Отец всегда был не любитель поспешных решений, случайных гостей, вынуждаемых неожиданностью поступков (так, по крайней мере, мне казалось), и я, чтоб поддержать его невысказанные колебания, пробормотал настойчиво:

— Мы маме домой обещали сразу…

— Он же меня не звал, — сопротивлялся, как я и ожидал, отец.

— Да кто же знал, что тебя удастся вытащить! А Реджинальд в восторге от твоей статьи, что идет в том же сборнике, что и его. Честное слово! Он всем это говорит!

— Да я с Борисом, — продолжал упираться отец, потому что больше всего на свете, несмотря на страсть трибуне, к форуму, он любил свои занятия за письменным столом, в окружении книг и рукописей.

Я смотрел на его грустное лицо с высоким лбом, зачесанные назад гладкие черные волосы, худые щеки и орлиный нос, сожалел о его прерванной речи о смысле весеннего праздника и, переводя взгляд на раскрасневшееся, оживленное лицо дяди Левы с распатланными, перхотными волосами, тихо негодовал. Он выглядел суетным и поспешным, подло манящим нас с горних вершин бесцельной и мудрой беседы в свои прагматические низины необходимости — куда-то спешить, с кем-то непременно общаться, так сказать, культурно функционировать. Словесно я бы выразить такое свое понимание тогда бы, наверно, не смог, как сейчас, но испытывал, насколько помню, похожие чувства, просто не умея их сформулировать.

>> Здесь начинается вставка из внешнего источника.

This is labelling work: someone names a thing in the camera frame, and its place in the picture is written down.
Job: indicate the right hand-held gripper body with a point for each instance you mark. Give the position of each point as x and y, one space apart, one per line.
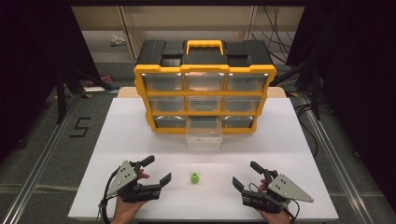
289 189

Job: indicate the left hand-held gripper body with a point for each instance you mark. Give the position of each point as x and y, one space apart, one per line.
124 179

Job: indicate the small green plastic part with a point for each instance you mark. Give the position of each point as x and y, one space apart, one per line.
195 178

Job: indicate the clear plastic drawer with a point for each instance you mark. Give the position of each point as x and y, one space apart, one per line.
204 139

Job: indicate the yellow black drawer organizer cabinet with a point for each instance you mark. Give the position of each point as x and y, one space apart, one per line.
155 51

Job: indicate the person's left hand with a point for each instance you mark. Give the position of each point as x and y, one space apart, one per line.
126 210

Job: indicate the person's right hand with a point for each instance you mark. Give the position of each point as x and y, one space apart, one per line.
275 218

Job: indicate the grid of transparent organizer drawers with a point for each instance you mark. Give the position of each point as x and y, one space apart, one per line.
163 82

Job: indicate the black metal stand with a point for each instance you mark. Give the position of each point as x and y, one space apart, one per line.
61 99
316 102

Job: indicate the pink object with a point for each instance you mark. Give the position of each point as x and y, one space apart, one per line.
102 79

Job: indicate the crumpled white cloth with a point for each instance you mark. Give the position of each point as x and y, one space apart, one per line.
117 40

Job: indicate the black curtain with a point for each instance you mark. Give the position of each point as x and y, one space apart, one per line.
28 62
358 77

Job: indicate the white shelf unit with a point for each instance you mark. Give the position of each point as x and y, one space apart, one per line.
102 18

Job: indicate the metal floor rail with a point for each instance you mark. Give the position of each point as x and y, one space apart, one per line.
40 162
335 157

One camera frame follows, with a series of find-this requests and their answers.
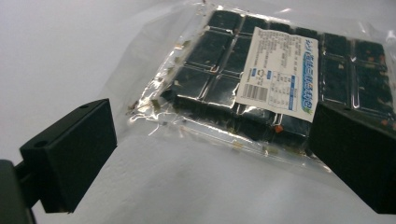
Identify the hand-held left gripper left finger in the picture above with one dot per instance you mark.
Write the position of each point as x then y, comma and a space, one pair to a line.
70, 155

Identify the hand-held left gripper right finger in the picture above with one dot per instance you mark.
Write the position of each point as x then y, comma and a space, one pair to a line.
355, 155

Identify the clear bag of seaweed blocks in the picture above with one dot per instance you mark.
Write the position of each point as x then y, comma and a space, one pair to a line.
214, 71

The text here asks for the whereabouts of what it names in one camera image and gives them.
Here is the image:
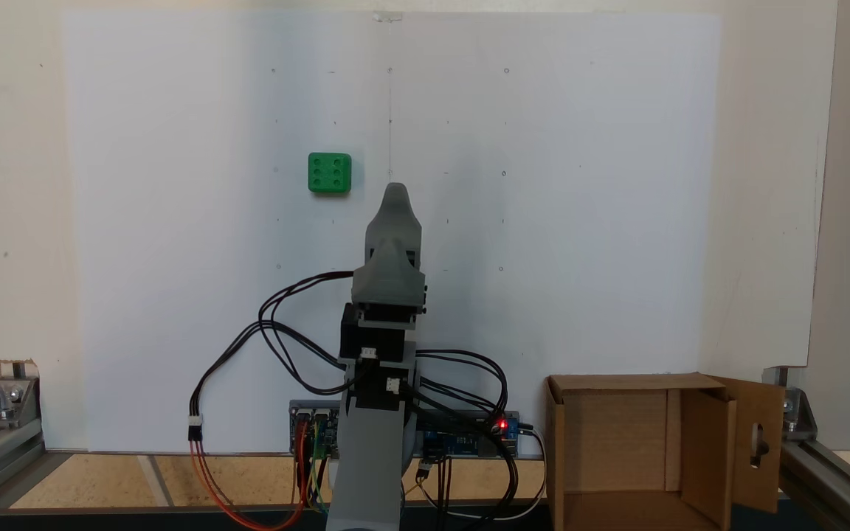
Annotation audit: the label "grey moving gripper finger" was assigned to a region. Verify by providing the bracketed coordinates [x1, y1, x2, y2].
[364, 182, 423, 268]

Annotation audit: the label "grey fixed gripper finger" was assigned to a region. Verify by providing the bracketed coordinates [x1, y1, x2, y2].
[351, 238, 426, 307]

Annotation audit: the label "green die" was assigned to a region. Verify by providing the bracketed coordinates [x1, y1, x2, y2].
[308, 152, 353, 195]

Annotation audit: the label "circuit board with capacitors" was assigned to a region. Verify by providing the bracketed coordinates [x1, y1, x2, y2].
[289, 400, 339, 458]

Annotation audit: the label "blue circuit board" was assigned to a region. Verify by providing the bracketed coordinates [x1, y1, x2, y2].
[416, 410, 522, 459]

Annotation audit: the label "white paper sheet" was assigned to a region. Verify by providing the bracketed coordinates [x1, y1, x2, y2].
[62, 11, 721, 453]

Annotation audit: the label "brown cardboard box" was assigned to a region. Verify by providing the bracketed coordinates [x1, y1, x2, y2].
[545, 372, 786, 531]

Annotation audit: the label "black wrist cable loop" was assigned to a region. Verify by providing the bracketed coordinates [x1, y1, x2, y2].
[258, 271, 356, 397]

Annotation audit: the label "green and yellow wires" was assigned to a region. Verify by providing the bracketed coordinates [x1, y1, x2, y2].
[305, 420, 331, 517]

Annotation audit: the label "orange and red wires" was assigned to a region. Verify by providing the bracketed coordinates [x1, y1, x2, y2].
[189, 420, 311, 531]

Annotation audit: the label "black cable bundle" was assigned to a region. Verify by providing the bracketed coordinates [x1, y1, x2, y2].
[412, 349, 523, 517]

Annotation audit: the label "black cable with white connector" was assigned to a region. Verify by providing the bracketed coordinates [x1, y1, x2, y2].
[189, 319, 348, 443]

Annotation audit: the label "metal corner bracket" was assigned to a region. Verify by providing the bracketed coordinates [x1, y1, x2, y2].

— Ну и что, что с Борисом?! — брал нахрапом дядя Лёва. — И он с нами пойдет. Мальчику надо привыкать к интеллектуальному общению, к духовной среде. Тебе сколько лет уже?

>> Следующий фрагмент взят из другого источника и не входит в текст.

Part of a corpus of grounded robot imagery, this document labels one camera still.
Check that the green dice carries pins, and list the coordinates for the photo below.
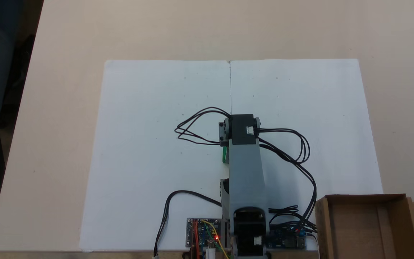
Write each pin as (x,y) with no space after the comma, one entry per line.
(225,155)

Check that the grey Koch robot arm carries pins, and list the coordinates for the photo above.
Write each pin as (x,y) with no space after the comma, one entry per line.
(245,172)

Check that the white paper sheet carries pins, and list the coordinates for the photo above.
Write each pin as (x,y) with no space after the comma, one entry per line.
(336,108)
(138,126)

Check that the green circuit board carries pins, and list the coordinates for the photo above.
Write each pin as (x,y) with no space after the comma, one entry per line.
(203,233)

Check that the blue circuit board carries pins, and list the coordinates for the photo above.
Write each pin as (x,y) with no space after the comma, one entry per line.
(286,242)

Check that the brown cardboard box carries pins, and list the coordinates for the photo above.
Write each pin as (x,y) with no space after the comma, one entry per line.
(358,226)

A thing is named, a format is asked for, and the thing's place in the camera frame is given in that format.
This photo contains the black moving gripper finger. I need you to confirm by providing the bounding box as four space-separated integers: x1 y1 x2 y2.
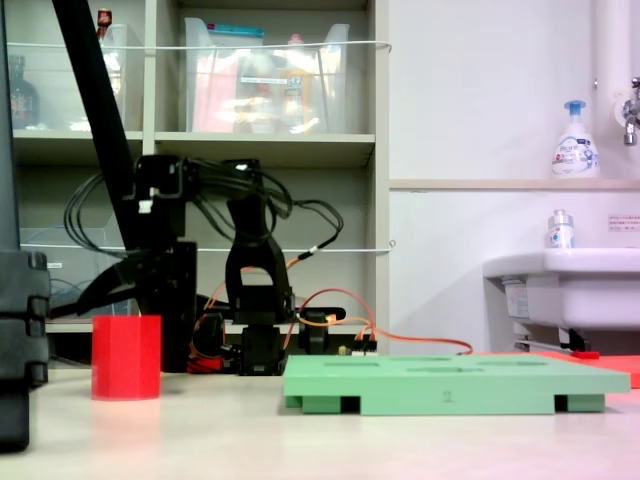
74 248 164 317

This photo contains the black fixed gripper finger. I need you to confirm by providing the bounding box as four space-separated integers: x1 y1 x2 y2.
160 279 199 374

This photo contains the red octagonal pillar block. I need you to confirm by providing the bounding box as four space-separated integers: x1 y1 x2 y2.
90 313 163 402

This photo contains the green shape hole board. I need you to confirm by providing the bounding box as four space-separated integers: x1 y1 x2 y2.
283 353 631 417

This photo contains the black and red table clamp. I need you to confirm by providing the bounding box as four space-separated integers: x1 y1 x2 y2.
298 307 347 357
187 312 241 375

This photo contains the black tripod with notched joint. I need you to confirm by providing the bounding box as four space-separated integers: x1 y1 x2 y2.
0 0 51 454

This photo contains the beige shelf unit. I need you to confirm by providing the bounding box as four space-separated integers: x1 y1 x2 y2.
0 0 392 371

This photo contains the pink packet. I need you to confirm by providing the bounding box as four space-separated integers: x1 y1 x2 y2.
192 49 237 134

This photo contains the narrow clear plastic bin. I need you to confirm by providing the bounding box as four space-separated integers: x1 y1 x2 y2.
97 22 146 132

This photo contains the motor controller circuit board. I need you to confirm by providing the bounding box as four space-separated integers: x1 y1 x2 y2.
338 342 380 358

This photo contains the bottle with yellow label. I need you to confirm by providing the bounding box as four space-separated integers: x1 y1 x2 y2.
279 33 314 134

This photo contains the dark round bottle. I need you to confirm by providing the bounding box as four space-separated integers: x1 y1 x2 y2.
7 54 41 130

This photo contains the blue topped zip bag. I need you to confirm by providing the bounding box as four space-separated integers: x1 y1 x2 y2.
207 22 265 49

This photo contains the large clear plastic bin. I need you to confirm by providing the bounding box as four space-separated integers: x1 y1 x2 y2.
183 17 352 135

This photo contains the bottle with red cap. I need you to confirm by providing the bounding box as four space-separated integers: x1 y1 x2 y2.
95 7 114 42

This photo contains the sink sticker label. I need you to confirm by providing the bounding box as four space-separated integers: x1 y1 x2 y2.
503 277 531 321

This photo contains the small clear sanitizer bottle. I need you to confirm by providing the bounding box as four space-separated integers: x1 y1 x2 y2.
544 208 576 250

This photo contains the sink drain fitting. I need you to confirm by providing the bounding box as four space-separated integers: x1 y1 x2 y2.
513 322 594 351

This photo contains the white ceramic sink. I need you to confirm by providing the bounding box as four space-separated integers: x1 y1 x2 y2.
482 247 640 331

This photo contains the white foam soap dispenser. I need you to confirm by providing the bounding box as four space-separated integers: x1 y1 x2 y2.
551 99 600 180

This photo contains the chrome water faucet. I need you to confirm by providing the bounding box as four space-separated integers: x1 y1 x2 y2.
618 77 640 147

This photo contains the clear bin with blue cable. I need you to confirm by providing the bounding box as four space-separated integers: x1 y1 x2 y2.
19 212 139 321

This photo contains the black servo wire bundle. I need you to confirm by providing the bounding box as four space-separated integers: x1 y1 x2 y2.
63 157 346 262

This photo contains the black camera tripod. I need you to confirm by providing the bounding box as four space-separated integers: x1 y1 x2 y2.
47 0 187 374

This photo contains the long orange wire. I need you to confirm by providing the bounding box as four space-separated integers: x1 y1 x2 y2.
282 288 475 357

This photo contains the wall label with red text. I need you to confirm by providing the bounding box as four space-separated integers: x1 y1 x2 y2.
607 213 640 234

— Тринадцать, — угрюмо ответил я, надеясь, что его испугает несчастливое число — чёртова дюжина.

Не тут-то было!

— Пора! Пора! — воскликнул он, обнимая меня за плечи.

И отец сдался по мягкости характера, но нашел объяснение в словах дяди Лёвы, сказав мне, что и в самом деле хорошо бы мне посмотреть на людей, которые живут духовными проблемами.

— Это недалеко отсюда, на Вспольном, — продолжал говорить дядя Лёва, увлекая нас за собой.

Дом был, по-моему, шестиэтажный. Мы вошли в подъезд, прямо перед дверьми находился лифт, справа от него лестница, ведшая наверх, слева — вниз. Дядя Лёва повел нас налево. Но если у лифта и вверх по лестнице было светло — от двери и от окон, то вниз путь был не освещён, и крутые ступени казались краем обрыва, спуском в пропасть. Снизу долетал гул голосов, грохотала шахта лифта.

— Чёрт! — воскликнул дядя Лёва. — Опять кто-то из хулиганов свет вырубил. Идите за мной, только за перила держитесь. Выключатель, к сожалению, внизу, около Реджинальдовой квартиры.